Thanks, Michele!

That makes things much more clear.  One more question...should it be form.display()? or form.render()?  Both have been used in our discussion.  Which is correct?  Or do they both work?  Which is the preferred method?

Thanks,

Kevin H.

On 3/7/06, Michele Cella <[EMAIL PROTECTED]> wrote:

Kevin Horn wrote:
> Would this also work to populate the values in a form for editing some data
> in the database?  The form handling example in Trac only really covers
> _adding_ to the database, not editing.  It seems that this method would work
> for editing, but I'm a little thrown by the use of the term "default"
> values.  Does this just mean the values of the input elements?
>

Hi Kevin,

yes, this works also for editing (FastData uses it ;-)).

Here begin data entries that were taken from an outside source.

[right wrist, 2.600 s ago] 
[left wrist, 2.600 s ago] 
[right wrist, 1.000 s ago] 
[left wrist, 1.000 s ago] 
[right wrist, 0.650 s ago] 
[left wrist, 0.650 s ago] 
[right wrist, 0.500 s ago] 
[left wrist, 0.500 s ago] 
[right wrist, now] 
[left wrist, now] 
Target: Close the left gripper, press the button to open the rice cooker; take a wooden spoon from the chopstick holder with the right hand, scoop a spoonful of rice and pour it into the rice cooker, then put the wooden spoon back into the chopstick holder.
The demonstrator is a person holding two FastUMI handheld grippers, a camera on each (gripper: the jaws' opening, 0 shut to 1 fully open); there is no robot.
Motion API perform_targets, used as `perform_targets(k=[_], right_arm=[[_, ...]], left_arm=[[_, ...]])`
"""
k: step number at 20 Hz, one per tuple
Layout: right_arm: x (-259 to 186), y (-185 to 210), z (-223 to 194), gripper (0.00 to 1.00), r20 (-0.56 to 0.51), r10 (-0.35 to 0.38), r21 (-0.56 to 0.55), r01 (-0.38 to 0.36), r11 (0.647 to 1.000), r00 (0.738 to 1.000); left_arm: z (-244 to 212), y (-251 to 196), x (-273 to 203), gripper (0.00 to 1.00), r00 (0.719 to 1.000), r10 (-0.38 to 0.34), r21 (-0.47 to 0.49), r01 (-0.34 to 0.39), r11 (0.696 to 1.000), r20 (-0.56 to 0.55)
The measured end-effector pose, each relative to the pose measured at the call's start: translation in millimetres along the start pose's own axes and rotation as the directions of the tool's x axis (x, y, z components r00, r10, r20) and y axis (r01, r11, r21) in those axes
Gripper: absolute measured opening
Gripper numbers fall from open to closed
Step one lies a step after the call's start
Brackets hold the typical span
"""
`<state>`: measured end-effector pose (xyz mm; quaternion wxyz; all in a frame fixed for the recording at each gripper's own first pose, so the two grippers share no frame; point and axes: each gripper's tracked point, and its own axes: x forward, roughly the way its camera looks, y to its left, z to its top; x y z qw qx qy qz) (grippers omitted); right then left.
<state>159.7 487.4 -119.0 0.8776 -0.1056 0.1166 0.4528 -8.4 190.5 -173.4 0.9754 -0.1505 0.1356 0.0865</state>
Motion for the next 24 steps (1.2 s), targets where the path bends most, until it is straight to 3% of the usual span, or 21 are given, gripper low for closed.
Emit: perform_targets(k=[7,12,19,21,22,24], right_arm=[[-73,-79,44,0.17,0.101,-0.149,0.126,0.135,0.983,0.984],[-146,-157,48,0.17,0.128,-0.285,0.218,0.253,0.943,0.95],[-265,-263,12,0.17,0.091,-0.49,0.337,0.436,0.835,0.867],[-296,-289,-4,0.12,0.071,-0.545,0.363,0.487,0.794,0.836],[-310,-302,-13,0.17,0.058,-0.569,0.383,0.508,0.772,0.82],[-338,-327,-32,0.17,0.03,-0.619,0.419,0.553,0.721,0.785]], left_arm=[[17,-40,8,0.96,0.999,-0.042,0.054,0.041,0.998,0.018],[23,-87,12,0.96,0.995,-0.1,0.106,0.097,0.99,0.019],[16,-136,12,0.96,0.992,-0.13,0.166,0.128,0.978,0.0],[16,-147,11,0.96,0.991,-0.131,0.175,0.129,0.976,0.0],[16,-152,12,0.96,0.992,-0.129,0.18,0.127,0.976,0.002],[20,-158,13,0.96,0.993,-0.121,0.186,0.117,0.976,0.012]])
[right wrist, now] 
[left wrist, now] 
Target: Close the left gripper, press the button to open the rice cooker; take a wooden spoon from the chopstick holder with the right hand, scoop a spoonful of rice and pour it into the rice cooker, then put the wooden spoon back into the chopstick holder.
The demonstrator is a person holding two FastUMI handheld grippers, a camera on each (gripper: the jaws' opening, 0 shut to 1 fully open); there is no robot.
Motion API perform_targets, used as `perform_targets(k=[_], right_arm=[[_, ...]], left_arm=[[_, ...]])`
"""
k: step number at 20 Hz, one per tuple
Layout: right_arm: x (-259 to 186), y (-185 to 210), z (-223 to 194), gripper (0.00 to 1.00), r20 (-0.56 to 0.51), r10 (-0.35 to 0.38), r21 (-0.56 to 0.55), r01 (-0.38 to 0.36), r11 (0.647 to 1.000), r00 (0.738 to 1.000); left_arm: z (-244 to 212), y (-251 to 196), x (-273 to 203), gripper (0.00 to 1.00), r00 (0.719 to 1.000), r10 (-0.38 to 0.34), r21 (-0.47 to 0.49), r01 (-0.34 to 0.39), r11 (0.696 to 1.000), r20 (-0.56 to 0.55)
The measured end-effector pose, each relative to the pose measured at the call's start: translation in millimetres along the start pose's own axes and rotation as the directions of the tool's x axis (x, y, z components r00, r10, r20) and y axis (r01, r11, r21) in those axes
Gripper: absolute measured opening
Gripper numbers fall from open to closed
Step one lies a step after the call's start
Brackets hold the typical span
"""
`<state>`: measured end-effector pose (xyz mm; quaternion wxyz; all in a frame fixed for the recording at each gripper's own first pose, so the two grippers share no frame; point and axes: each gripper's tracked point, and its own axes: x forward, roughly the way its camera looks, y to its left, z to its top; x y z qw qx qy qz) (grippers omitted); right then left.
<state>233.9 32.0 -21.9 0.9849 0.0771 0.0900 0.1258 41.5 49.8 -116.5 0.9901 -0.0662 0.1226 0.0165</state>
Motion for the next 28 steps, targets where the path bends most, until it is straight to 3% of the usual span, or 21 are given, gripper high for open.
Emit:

Let's make some things clear, when you are instantiating a widget you
can define it's default value using the default parameter (same goes
for options on selections widgets for example), but later you can just
override almost everything (but not the widget name since that's a
controller role), take a look at this:

>>> from turbogears.widgets import *
>>> test = TextField(name="age", default="13")
>>> test.render()
'<INPUT ID="form_age" TYPE="text" NAME="age" VALUE="13"
CLASS="textfield">'
>>> test.render(value="45")
'<INPUT ID="form_age" TYPE="text" NAME="age" VALUE="45"
CLASS="textfield">'
>>>

Now let's take a look at a form:

>>> class FormFields(WidgetsDeclaration):
...     name = TextField(default="kevin")
...     email = TextField(default="[EMAIL PROTECTED]")
...     spam = CheckBox(default=True)
...
>>> form = TableForm(fields=FormFields())
>>> form.render()

[...]
<TR>
<TD><LABEL CLASS="fieldlabel" FOR=""><TD><INPUT NAME="name" TYPE="text" CLASS="textfield" VALUE="kevin"
ID="form_name"></TD>
</TR>
<TR>
<TD><LABEL CLASS="fieldlabel" FOR=""><TD><INPUT NAME="email" TYPE="text" CLASS="textfield"
VALUE="[EMAIL PROTECTED]" ID="form_email"></TD>
</TR>
<TR>
<TD><LABEL CLASS="fieldlabel" FOR=""
<TD><INPUT ID="form_spam" TYPE="checkbox" CHECKED CLASS="checkbox"
NAME="spam"></TD>
</TR>
<TR>
[...]

>>> values = dict(name="michele", email=" [EMAIL PROTECTED]", spam=False)
>>> form.render(value=values)

[...]
<TR>
<TD><LABEL CLASS="fieldlabel" FOR=""
<TD><INPUT NAME="name" TYPE="text" CLASS="textfield" VALUE="michele"
ID="form_name"></TD>
</TR>
<TR>
<TD><LABEL CLASS="fieldlabel" FOR=""
<TD><INPUT NAME="email" TYPE="text" CLASS="textfield"
VALUE="[EMAIL PROTECTED]" ID="form_email"></TD>
</TR>
<TR>
<TD><LABEL CLASS="fieldlabel" FOR=""><TD><INPUT ID="form_spam" TYPE="checkbox" CLASS="checkbox"
NAME="spam"></TD>
</TR>
<TR>
[...]

> If so, where/when  would one call the form.display method?  Just before
> returning from the controller?  Somewhere in the template?  What's the
> _best_ way to do this?

You pass the form to the template scope along with the values you want
to edit, keep in mind that you can also pass a SQLObject to edit it if
you setted up the right fields (that's how FastData works).